Two videos were rendered from the full image set, sorted by luminance (dark to bright), interpolated to 120fps. Accessible inside The Spectrum's train cabin.
How it was built
Data Pipeline (Python)
The pipeline evolved through several iterations:
- Extraction -- Unpack 176 zip archives, extract metadata (creation timestamp, full prompt, parameters, job UUID) from PNG text chunks
- Flattening -- 86,352 files into a single flat folder, timestamp-named (
YYYY-MM-DD-HH-MM-SS-[stem].[ext]), alphabetical order = chronological order - Embedding -- CSD ViT-L style embeddings (768-dimensional) for all 84,143 images. Separate embeddings for 2,209 video clips (single frame extraction)
- Clustering -- KMeans on CSD embeddings, 500 clusters. Auto-labelled via CLIP text similarity against a vocabulary extracted from the actual prompt corpus
- Dimensionality reduction -- UMAP 2D + 3D coordinates for spatial navigation
- Video rendering -- FFmpeg pipelines with custom filter chains (1:1 crop, pillarbox, chromatic aberration, colour grain, rounded corners), then editing and post-processing in DaVinci Resolve
- Statistics -- Prompt text analysis, co-occurrence matrices, per-version / per-year / per-format breakdowns, colour and subject classification
Desktop Application (Tauri v2)
- React 18 + TypeScript + Vite
- Three.js / React Three Fiber for all 3D environments
- D3.js for data visualizations
- Framer Motion for transitions
- Tauri v2 for native desktop packaging (NSIS installer)

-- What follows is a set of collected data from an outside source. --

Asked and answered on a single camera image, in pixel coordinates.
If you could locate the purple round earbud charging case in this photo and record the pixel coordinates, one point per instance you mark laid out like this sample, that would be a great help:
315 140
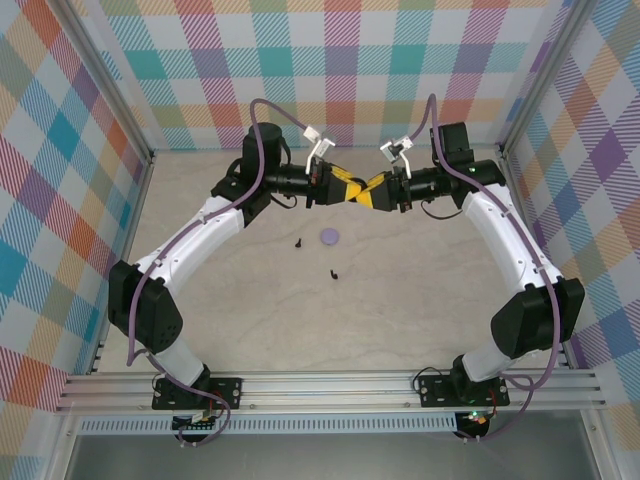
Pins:
330 236

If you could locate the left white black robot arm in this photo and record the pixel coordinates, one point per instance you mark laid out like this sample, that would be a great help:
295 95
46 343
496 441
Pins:
190 245

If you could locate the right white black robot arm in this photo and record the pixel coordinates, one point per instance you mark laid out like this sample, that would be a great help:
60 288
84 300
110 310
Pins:
500 235

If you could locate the grey metal panel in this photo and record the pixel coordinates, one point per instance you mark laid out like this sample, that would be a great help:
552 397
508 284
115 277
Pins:
325 460

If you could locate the right aluminium side rail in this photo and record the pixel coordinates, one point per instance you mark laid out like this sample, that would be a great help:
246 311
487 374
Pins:
524 210

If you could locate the aluminium side rail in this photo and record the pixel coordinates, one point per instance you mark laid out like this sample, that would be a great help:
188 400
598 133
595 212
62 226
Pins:
134 220
524 210

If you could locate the right aluminium frame post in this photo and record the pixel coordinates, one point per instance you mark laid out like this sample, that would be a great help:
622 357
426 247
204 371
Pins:
546 75

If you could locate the aluminium frame post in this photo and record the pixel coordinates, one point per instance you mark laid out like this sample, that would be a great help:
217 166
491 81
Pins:
546 75
123 95

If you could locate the left aluminium side rail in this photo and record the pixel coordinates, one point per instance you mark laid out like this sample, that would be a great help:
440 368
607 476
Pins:
134 220

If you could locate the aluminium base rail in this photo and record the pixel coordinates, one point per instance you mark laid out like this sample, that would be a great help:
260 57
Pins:
325 392

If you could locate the left aluminium frame post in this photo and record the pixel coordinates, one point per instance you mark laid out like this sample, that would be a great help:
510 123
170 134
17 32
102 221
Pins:
123 95

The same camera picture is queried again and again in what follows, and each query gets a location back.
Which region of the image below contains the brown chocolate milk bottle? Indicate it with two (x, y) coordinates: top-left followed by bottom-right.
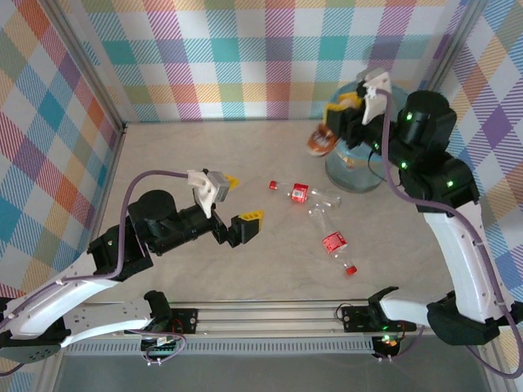
(306, 123), (341, 158)

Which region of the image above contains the clear cola bottle red label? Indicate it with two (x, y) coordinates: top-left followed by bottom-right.
(309, 206), (359, 278)
(268, 179), (342, 210)

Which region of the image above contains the waste bin with blue liner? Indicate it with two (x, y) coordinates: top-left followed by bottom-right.
(324, 83), (412, 194)

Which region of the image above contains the left controller board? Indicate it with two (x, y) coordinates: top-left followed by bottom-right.
(141, 335), (183, 357)

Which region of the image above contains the controller board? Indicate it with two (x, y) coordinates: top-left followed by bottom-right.
(370, 333), (404, 359)
(141, 335), (183, 357)

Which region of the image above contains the right controller board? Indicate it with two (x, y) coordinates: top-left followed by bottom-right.
(370, 333), (404, 359)

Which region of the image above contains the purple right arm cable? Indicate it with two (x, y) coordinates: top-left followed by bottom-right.
(375, 88), (523, 381)

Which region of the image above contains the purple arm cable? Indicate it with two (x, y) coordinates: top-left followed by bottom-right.
(0, 170), (191, 376)
(375, 88), (523, 381)

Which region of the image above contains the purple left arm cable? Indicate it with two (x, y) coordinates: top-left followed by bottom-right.
(0, 170), (191, 376)

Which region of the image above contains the aluminium side rail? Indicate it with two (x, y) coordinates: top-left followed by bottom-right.
(92, 124), (128, 246)

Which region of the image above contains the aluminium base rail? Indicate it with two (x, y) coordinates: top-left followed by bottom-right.
(65, 301), (498, 340)

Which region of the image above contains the aluminium corner post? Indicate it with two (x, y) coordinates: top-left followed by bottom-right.
(414, 0), (489, 105)
(47, 0), (128, 138)

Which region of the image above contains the grey slotted cable duct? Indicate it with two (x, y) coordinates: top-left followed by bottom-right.
(65, 341), (375, 356)

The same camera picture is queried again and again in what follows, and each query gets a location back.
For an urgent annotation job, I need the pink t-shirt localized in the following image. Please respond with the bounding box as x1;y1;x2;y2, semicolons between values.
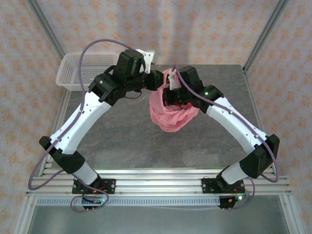
149;68;200;134

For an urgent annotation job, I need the patterned fabric backdrop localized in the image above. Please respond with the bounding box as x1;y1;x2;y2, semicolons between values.
0;0;312;234

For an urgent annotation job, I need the white plastic mesh basket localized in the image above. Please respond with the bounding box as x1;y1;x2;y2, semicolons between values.
55;51;122;93

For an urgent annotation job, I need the small circuit board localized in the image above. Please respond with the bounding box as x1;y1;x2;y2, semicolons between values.
81;196;108;205
226;194;249;204

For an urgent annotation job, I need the grey metal shelf sheet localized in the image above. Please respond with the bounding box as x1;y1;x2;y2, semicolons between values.
26;206;292;234

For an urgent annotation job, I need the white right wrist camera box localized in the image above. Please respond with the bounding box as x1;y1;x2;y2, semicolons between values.
167;68;182;91

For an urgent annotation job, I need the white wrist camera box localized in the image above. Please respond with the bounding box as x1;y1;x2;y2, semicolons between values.
167;68;182;91
135;48;156;74

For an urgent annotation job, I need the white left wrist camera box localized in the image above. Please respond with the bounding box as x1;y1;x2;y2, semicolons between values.
135;48;156;74

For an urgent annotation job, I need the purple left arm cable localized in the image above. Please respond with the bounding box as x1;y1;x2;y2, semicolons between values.
28;39;138;213

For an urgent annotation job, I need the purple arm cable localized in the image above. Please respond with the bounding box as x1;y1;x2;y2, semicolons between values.
28;39;138;213
172;64;279;212

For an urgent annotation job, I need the aluminium frame post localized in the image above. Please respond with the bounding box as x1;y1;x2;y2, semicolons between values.
26;0;66;61
242;0;291;73

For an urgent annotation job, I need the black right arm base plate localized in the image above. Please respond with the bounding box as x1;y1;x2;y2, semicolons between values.
201;177;244;195

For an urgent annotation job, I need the aluminium mounting rail beam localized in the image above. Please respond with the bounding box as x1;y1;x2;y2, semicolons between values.
25;168;292;195

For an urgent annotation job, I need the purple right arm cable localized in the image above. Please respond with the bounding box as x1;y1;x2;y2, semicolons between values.
172;64;279;212

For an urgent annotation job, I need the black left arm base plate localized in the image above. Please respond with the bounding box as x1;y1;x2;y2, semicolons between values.
72;178;117;195

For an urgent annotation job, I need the slotted grey cable duct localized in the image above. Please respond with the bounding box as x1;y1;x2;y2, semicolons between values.
36;196;221;207

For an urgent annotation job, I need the aluminium frame leg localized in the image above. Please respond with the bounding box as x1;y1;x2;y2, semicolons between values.
279;195;307;234
13;195;37;234

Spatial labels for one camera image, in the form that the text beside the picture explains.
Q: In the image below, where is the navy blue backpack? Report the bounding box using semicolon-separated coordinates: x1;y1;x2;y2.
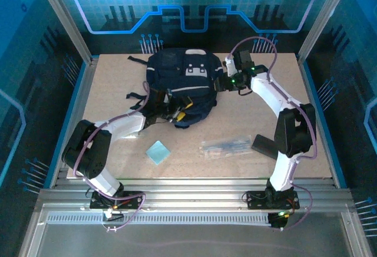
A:
126;47;226;130

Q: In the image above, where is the light blue sticky note pad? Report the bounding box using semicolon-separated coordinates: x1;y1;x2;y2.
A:
146;140;171;166

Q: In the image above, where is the clear plastic pen bag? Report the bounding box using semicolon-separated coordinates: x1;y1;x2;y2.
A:
200;135;253;160

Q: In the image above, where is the black pencil case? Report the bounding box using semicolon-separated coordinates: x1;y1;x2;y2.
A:
251;134;279;161

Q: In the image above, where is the small connector board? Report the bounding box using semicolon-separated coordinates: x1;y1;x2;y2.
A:
102;209;124;222

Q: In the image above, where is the black controller box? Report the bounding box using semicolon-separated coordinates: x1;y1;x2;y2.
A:
268;212;288;230

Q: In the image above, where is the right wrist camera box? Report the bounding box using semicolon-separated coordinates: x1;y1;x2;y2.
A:
224;56;239;77

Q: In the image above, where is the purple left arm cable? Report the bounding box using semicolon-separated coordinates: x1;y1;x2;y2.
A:
72;80;150;233

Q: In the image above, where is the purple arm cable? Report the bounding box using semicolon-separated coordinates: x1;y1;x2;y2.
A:
72;80;150;233
229;36;318;232

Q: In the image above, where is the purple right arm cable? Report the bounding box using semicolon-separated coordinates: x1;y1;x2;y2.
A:
229;36;318;232

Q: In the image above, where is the aluminium table rail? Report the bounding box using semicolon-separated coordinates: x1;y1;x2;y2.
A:
35;179;354;213

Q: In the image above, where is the aluminium side rail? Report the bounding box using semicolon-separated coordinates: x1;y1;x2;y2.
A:
48;56;100;189

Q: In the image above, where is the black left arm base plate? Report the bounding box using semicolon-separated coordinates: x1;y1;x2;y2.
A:
89;190;143;210

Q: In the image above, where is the aluminium frame post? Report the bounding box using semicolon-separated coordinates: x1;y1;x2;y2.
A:
32;0;100;65
297;0;356;65

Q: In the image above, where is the slotted cable duct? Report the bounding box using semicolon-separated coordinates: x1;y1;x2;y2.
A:
46;214;270;225

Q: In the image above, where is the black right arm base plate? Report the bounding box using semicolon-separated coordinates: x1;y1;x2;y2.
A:
245;190;300;210

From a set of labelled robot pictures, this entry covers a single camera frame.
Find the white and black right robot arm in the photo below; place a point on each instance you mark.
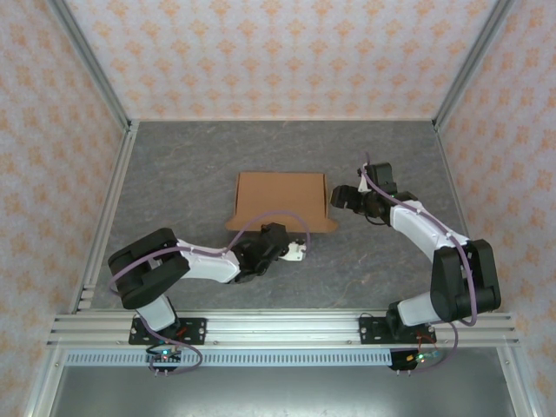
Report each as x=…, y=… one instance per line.
x=452, y=278

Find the grey metal panel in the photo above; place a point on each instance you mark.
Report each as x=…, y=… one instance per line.
x=282, y=391

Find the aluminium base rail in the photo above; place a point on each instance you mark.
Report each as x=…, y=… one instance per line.
x=282, y=330

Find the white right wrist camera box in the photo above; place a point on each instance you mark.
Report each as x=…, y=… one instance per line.
x=363, y=184

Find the aluminium side rail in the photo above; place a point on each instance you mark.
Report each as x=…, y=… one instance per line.
x=125, y=150
x=446, y=160

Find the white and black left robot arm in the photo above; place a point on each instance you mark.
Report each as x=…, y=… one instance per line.
x=143, y=269

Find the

- Custom encrypted asset pipeline (AES-256-CTR) for distribution
VR Application (Godot 4.6 + OpenXR)
- Native Quest 3 standalone APK
- OpenXR with hand tracking support
- 5,500 instanced tiles with per-frame drift animation and voice reactivity
- OGV Theora video playback in immersive video rooms
- Voice mic processing (LoFi distortion, bandpass 1400Hz, pitch shift 1.4x, delay 550ms, reverb)
- godot-xr-tools for controller interaction and UI panels
- Particle tunnel transitions between all environments
How to install
Desktop
- Download
The Journey_1.0.0_x64-setup.exefrom releases - Run the installer
- On first launch, the app downloads and extracts the asset pack (~2GB)
VR (Meta Quest 3)
- Enable developer mode on Quest 3
- Download the APK
- Sideload:
adb install -r journey.apk - Find it in Unknown Sources Note: It does theoretically run on Quest 2 as well, but my Q2 has decided to stop working. Main showstopper could be the Room and the 5.5k tiles due to the reduced GPU power.
Why CSD over CLIP
CLIP encodes what an image depicts. CSD encodes how it looks. For an archive spanning 3 years of aesthetic experimentation -- analog film grain, voxel art, cinematic stills, pixel horror, documentary photography, fashion editorial -- the visual style is the meaningful axis, not the subject matter. A portrait shot on Kodak Ektachrome and a portrait rendered as anime are fundamentally different images that happen to contain the same subject. CSD puts them where they belong.
The model: CSD on HuggingFace | Paper (Somepalli et al., 2024)
Credits
Created by Mattia Veltri
3D Assets (Sketchfab)
- Train cabin (1930s) -- thomas.rynne
- Warehouse -- Nicholas01
- Original Backrooms -- rjh41
- Liminal Hall -- Schmoldt5000
- The House Lost at Sea -- mdonze
Midjourney profile: @atmrmattv
Inspirations
The visual environments draw from Refik Anadol's approach to data as spatial material -- treating the archive not as files to browse but as a physical space to inhabit.
The data section is informed by the editorial data storytelling of The Pudding, the bespoke interactive graphics of the New York Times (particularly Shirley Wu's work on decision trees and network visualizations), Nadieh Bremer's generative data art, and Giorgia Lupi's data humanism philosophy -- the idea that data visualization should make things more human, not more efficient.